#### Data excerpt

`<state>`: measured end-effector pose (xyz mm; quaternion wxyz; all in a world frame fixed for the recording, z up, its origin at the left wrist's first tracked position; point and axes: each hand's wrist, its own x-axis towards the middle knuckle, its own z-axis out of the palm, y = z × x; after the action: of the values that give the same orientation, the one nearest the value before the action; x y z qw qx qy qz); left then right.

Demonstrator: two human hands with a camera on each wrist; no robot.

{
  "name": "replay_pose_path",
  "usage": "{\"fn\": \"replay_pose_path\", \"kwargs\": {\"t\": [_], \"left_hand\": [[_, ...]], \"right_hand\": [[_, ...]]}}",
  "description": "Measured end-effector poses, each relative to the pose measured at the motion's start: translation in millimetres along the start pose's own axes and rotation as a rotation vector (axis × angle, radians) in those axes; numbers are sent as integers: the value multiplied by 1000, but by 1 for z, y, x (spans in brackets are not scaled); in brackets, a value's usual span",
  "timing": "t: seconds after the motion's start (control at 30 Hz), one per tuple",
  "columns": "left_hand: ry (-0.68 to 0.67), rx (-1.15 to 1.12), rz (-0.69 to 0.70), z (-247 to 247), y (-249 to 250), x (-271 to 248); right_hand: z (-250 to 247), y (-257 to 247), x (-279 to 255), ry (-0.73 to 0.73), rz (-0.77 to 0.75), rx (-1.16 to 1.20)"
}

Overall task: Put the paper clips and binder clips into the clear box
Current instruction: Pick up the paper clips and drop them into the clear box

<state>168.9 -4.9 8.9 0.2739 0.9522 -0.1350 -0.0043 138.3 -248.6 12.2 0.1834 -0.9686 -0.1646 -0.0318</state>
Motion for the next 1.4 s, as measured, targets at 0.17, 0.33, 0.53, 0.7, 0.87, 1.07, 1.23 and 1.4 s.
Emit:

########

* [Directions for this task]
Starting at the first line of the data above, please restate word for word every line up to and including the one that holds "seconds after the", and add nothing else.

* [Answer]
`<state>`: measured end-effector pose (xyz mm; quaternion wxyz; all in a world frame fixed for the recording, z up, its origin at the left wrist's first tracked position; point and axes: each hand's wrist, its own x-axis towards the middle knuckle, its own z-axis out of the palm, y = z × x; after the action: of the values that give the same orientation, the one nearest the value before the action; x y z qw qx qy qz); left then right.

Demonstrator: two human hands with a camera on each wrist; no robot.

{
  "name": "replay_pose_path",
  "usage": "{\"fn\": \"replay_pose_path\", \"kwargs\": {\"t\": [_], \"left_hand\": [[_, ...]], \"right_hand\": [[_, ...]]}}",
  "description": "Measured end-effector poses, each relative to the pose measured at the motion's start: translation in millimetres along the start pose's own axes and rotation as a rotation vector (axis × angle, radians) in those axes; numbers are sent as integers: the value multiplied by 1000, but by 1 for z, y, x (spans in brackets are not scaled); in brackets, a value's usual span",
  "timing": "t: seconds after the motion's start (control at 30 Hz), one per tuple",

With that, the answer is done.